## Introduction

A paired samples t-test is performed when an analyst would like to test for mean differences between two related treatments or conditions. If the same experimental unit (subject) is measured multiple times, and you would like to test for differences, then you may need to perform a repeated measures analysis such as a paired t-test. A paired sample t-test is the simplest version of “within -subject” analysis or “repeated measures” analysis.

Repeated measures can occur over time or space. For example, you may want to see if students improved their knowledge over the course of a term by checking for differences between mid-term and final exam scores. Since the same student is measured at two separate time points, the measurements are considered repeated over time.
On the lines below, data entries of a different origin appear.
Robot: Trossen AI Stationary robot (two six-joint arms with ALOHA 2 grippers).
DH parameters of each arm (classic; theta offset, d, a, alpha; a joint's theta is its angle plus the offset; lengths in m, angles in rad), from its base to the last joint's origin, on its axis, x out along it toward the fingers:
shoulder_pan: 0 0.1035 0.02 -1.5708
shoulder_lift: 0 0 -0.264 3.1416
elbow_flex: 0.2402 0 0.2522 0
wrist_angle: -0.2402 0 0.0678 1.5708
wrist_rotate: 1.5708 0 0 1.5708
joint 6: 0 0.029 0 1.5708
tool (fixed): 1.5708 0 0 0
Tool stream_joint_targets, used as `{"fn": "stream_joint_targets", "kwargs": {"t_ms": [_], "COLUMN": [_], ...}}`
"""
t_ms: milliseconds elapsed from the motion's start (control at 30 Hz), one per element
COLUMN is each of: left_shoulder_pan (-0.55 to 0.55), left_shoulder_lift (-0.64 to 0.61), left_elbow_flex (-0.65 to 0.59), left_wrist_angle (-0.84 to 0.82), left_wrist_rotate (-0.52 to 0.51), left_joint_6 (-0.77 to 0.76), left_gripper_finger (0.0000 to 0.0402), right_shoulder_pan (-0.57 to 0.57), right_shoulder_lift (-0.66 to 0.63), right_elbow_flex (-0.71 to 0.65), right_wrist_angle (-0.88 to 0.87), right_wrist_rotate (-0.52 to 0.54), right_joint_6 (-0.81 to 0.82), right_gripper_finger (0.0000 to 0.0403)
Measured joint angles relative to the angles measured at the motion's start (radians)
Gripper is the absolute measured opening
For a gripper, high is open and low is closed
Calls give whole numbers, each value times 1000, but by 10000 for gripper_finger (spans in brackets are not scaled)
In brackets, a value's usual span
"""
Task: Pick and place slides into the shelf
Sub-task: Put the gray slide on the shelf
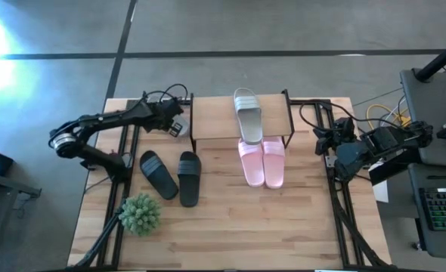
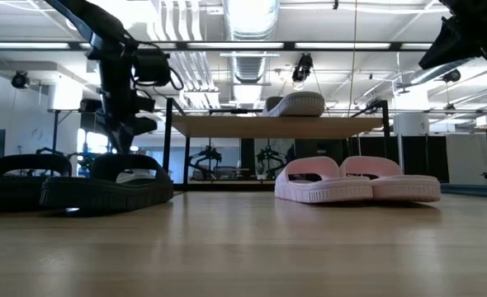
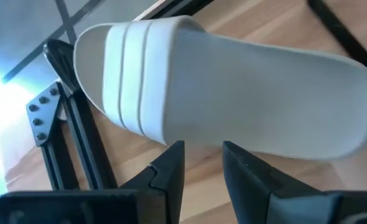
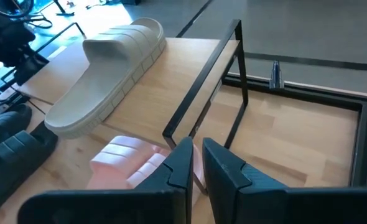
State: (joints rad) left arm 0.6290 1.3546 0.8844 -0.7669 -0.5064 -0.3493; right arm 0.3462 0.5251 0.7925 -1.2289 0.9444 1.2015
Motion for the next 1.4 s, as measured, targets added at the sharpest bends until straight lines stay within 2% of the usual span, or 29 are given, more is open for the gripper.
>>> {"fn": "stream_joint_targets", "kwargs": {"t_ms": [200,533,1400], "left_shoulder_pan": [47,46,46], "left_shoulder_lift": [76,130,115], "left_elbow_flex": [16,15,19], "left_wrist_angle": [35,19,25], "left_wrist_rotate": [4,5,17], "left_joint_6": [130,121,121], "left_gripper_finger": [92,92,93], "right_shoulder_pan": [0,0,0], "right_shoulder_lift": [0,0,1], "right_elbow_flex": [-4,-4,-4], "right_wrist_angle": [-12,-131,-128], "right_wrist_rotate": [7,1,-1], "right_joint_6": [19,208,193], "right_gripper_finger": [28,28,28]}}
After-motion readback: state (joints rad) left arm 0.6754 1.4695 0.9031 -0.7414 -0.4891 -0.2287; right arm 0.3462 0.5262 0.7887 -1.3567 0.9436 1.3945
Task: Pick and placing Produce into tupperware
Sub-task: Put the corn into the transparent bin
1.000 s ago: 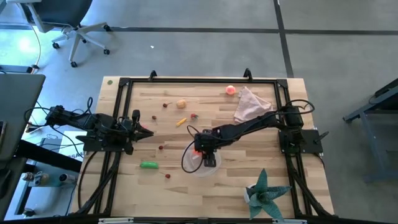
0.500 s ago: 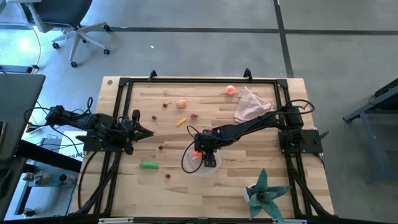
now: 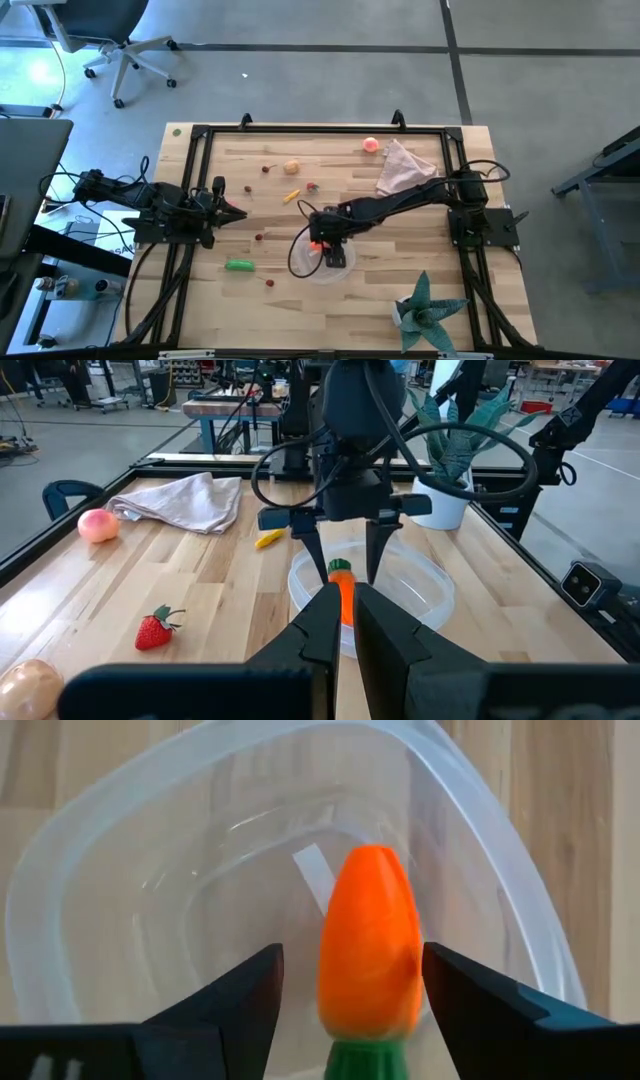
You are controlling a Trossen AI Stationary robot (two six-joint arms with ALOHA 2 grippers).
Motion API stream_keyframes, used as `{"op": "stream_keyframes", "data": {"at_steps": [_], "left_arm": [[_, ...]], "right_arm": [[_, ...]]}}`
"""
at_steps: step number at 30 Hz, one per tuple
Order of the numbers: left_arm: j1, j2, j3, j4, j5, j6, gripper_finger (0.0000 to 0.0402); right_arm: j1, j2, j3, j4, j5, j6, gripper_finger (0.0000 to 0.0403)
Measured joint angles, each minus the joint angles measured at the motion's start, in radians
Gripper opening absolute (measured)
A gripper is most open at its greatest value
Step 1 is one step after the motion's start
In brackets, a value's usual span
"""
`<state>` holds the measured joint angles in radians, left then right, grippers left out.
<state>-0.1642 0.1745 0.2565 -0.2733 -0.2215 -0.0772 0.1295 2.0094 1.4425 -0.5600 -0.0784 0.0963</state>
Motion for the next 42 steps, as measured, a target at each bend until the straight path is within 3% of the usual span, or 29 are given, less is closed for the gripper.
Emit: {"op": "stream_keyframes", "data": {"at_steps": [9,17,22,30,35,42], "left_arm": [[0.000,0.000,0.000,0.000,0.000,0.000,0.0021],[0.000,0.000,0.000,0.000,0.000,0.000,0.0021],[0.000,0.000,0.000,0.000,0.000,0.000,0.0021],[0.000,0.000,0.000,0.000,0.000,0.000,0.0021],[0.000,0.000,0.000,0.000,0.000,0.000,0.0021],[0.000,0.000,0.000,0.000,0.000,0.000,0.0021]], "right_arm": [[0.000,0.000,0.118,-0.193,0.037,0.035,0.0232],[0.004,-0.001,0.277,-0.405,0.177,0.063,0.0232],[0.002,-0.050,0.295,-0.469,0.245,0.110,0.0232],[-0.032,-0.219,0.124,-0.493,0.295,0.308,0.0232],[-0.077,-0.347,-0.081,-0.491,0.229,0.520,0.0232],[-0.174,-0.477,-0.350,-0.344,0.099,0.579,0.0232]]}}
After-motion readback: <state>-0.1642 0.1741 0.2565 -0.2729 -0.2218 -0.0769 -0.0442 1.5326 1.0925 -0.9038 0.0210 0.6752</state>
Repeated measures over space can be a little more difficult to understand. For example, you may want to check for differences in blood pressure between measurements taken on the right arm and left arm. Since the same study subject is measured with both treatment conditions in two locations, this would be considered a repeated measurement over space.

A paired samples t-test is performed when each experimental unit (study subject), receives both available treatment conditions. Thus, the treatment groups have overlapping membership and are considered dependent.

The two-sided null hypothesis is that mean treatment differences are equal to zero. The alternative hypothesis is that the mean treatment difference is not equal to zero.

*μ*_{diff} = *μ*_{1} – *μ*_{2}

*H*_{0}: *μ*_{diff} = 0

*H*_{a}: *μ*_{diff} ≠ 0

## Paired Samples T-test Assumptions

The following assumptions must be met in order to run a paired samples t-test:

- The response of interest should be a continuous measure.
- The difference between the two related treatment groups should be normally distributed.
- The difference between groups contain no major outliers.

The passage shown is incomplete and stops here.